Work to complete: Going line by line through the data below, report how many lines include the word "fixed", with nothing added.
Top of Data provided
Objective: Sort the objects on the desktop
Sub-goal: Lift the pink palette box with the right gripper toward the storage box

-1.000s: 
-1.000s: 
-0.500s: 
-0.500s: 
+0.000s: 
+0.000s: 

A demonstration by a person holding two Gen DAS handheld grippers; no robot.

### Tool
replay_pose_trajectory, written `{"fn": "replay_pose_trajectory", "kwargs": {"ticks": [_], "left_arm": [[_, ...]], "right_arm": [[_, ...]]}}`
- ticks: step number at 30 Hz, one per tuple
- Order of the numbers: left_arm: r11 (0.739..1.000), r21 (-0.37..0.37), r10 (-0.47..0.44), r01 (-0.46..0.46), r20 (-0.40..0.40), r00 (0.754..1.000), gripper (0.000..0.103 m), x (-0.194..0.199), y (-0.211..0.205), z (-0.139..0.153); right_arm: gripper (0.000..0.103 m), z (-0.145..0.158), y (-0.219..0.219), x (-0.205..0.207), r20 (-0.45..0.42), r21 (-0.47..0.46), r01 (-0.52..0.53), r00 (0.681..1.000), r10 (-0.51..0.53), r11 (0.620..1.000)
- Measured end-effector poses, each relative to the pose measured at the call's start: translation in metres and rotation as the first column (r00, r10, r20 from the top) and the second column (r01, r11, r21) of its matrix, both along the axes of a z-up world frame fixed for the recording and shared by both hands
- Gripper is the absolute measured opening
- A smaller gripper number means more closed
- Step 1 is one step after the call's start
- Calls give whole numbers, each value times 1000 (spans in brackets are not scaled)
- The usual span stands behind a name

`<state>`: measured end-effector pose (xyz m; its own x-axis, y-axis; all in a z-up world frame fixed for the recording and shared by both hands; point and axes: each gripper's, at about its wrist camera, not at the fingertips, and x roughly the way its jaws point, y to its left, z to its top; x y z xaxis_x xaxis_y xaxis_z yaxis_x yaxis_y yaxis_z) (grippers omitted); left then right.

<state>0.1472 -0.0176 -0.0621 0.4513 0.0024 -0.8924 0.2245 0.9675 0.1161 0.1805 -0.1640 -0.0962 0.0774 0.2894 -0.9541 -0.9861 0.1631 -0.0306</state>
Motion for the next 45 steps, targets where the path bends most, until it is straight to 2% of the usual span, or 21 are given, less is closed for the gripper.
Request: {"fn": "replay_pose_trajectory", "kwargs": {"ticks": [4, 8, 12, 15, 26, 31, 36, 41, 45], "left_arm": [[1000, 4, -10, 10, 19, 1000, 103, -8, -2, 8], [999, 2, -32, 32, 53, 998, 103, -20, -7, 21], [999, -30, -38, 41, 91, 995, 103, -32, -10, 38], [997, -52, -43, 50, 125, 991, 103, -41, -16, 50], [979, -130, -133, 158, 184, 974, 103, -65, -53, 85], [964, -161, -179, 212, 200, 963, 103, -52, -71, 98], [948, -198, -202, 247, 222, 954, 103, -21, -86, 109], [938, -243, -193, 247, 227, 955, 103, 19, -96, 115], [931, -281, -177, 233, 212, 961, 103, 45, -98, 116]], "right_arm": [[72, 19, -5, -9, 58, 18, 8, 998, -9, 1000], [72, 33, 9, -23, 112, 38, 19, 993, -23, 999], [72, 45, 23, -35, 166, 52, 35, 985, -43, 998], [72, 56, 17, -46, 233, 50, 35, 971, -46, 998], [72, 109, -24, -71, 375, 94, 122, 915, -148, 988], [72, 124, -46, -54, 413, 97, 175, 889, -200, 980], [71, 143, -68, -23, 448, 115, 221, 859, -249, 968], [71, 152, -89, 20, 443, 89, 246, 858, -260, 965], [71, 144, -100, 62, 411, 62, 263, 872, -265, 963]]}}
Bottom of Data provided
Task result: 2